Moreover, he notes that the burden of health care costs seems higher when the cumulative approach is applied to health care costs alone without including income and assets. The paper explains, for example, that if health care costs are treated as a lump sum, then applying that framework to the entire financial situation of a household – including retirement savings, income generated from retirement savings and lifetime Social Security payments – makes the lump sum health care cost estimate seem much less intimidating. 

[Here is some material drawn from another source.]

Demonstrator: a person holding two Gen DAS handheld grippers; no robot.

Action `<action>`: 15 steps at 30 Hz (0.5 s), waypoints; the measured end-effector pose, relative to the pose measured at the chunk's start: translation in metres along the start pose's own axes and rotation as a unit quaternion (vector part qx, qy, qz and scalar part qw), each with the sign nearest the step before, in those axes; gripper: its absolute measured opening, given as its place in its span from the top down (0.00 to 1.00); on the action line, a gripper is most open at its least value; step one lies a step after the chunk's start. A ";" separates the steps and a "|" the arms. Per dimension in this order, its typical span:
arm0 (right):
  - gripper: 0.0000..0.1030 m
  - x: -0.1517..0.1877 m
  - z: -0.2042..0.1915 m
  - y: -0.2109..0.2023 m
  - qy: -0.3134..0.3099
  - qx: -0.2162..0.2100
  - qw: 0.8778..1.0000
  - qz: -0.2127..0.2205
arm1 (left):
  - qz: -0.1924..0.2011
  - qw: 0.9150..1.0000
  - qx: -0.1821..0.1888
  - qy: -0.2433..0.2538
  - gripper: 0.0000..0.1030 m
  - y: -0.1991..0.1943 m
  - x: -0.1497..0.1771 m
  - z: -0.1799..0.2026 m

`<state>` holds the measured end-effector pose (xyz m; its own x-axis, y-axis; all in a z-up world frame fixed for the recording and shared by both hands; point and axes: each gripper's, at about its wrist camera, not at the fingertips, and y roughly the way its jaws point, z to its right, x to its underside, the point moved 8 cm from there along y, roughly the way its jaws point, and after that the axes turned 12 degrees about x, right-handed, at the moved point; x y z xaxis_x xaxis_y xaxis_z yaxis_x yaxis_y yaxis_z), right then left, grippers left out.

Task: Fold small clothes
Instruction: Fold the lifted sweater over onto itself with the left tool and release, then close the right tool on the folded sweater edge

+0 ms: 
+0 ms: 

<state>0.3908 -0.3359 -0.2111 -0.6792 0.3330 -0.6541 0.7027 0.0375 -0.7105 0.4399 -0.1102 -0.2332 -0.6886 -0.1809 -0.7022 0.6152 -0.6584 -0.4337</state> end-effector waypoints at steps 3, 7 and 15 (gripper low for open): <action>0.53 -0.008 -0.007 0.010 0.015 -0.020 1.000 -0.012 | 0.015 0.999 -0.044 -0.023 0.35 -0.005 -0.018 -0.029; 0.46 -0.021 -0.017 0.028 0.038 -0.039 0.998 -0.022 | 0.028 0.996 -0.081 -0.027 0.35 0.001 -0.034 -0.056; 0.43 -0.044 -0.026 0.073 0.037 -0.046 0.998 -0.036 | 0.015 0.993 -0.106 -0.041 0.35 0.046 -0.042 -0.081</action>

“This example clearly shows that the perception of risk changes based on how these costs are framed,” says Banerjee. “Instead of converting everything into a cumulative lump-sum amount covering decades, it is better – and more prescriptive – to provide annual or point-in-time estimates because that is how most people assess these numbers,” he emphasizes. 

Don’t Panic

So what guidance can advisors offer? Banerjee suggests that the first step is to “replace panic with prudent planning” by presenting health care expenses rationally, as a combination of predictable monthly expenses that can be budgeted for and less predictable expenses that can be managed from savings. 

Advisors should next emphasize careful consideration of Medicare options, comparing premiums, coverage and out-of-pocket expenses. And finally, he recommends keeping a liquid cash reserve to help cover unpredictable expenses, replenishing it each year based on the previous year’s expenditures.

Banerjee further observes that the advantage of this approach is that one does not have to hold enormously large sums in savings accounts in advance of retirement and forgo investment or interest earnings. “After allocating for the annual out-of-pocket health care expense needs, retirees can keep the rest of their assets invested and benefit from potential returns to meet their other needs, including long-term care,” he says.